▸ **Assignment**: Without the images, reproduce each line of the material exactly.

▸ **Dataset excerpt**:
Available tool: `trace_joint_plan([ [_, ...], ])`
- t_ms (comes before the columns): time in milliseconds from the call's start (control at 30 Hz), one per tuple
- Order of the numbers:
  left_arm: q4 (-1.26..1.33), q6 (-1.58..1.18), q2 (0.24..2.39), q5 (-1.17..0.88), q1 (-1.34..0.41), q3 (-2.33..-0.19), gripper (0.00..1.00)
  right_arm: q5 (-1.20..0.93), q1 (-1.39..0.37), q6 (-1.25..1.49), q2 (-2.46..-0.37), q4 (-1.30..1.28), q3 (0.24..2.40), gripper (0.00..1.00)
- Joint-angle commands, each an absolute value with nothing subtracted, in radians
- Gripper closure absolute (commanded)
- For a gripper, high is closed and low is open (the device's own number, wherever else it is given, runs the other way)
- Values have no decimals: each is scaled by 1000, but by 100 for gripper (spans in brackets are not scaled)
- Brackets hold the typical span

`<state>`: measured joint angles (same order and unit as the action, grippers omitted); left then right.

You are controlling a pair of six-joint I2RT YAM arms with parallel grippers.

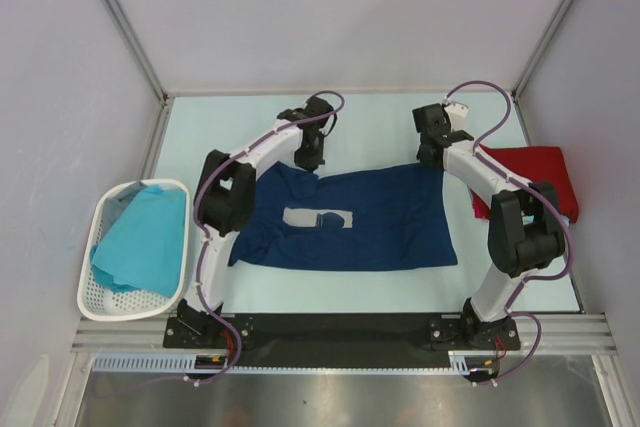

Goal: Fold and stack the t-shirts
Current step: Grap the side of the flattened tshirt furthest away from the robot with both arms

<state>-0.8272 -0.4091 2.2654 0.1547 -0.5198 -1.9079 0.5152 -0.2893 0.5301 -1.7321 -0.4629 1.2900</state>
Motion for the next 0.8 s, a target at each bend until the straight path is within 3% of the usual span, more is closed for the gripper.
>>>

▸ **Answer for the task**:
Available tool: `trace_joint_plan([ [_, ...], ])`
- t_ms (comes before the columns): time in milliseconds from the call's start (control at 30 Hz), one per tuple
- Order of the numbers:
  left_arm: q4 (-1.26..1.33), q6 (-1.58..1.18), q2 (0.24..2.39), q5 (-1.17..0.88), q1 (-1.34..0.41), q3 (-2.33..-0.19), gripper (0.00..1.00)
  right_arm: q5 (-1.20..0.93), q1 (-1.39..0.37), q6 (-1.25..1.49), q2 (-2.46..-0.37), q4 (-1.30..1.28), q3 (0.24..2.40), gripper (0.00..1.00)
- Joint-angle commands, each an absolute value with nothing subtracted, in radians
- Gripper closure absolute (commanded)
- For a gripper, high is closed and low is open (the device's own number, wherever else it is given, runs the other way)
- Values have no decimals: each is scaled by 1000, but by 100 for gripper (spans in brackets are not scaled)
- Brackets hold the typical span

`<state>`: measured joint angles (same order and unit as the action, grippers omitted); left then right.

You are controlling a pair of six-joint I2RT YAM arms with parallel grippers.


Goal: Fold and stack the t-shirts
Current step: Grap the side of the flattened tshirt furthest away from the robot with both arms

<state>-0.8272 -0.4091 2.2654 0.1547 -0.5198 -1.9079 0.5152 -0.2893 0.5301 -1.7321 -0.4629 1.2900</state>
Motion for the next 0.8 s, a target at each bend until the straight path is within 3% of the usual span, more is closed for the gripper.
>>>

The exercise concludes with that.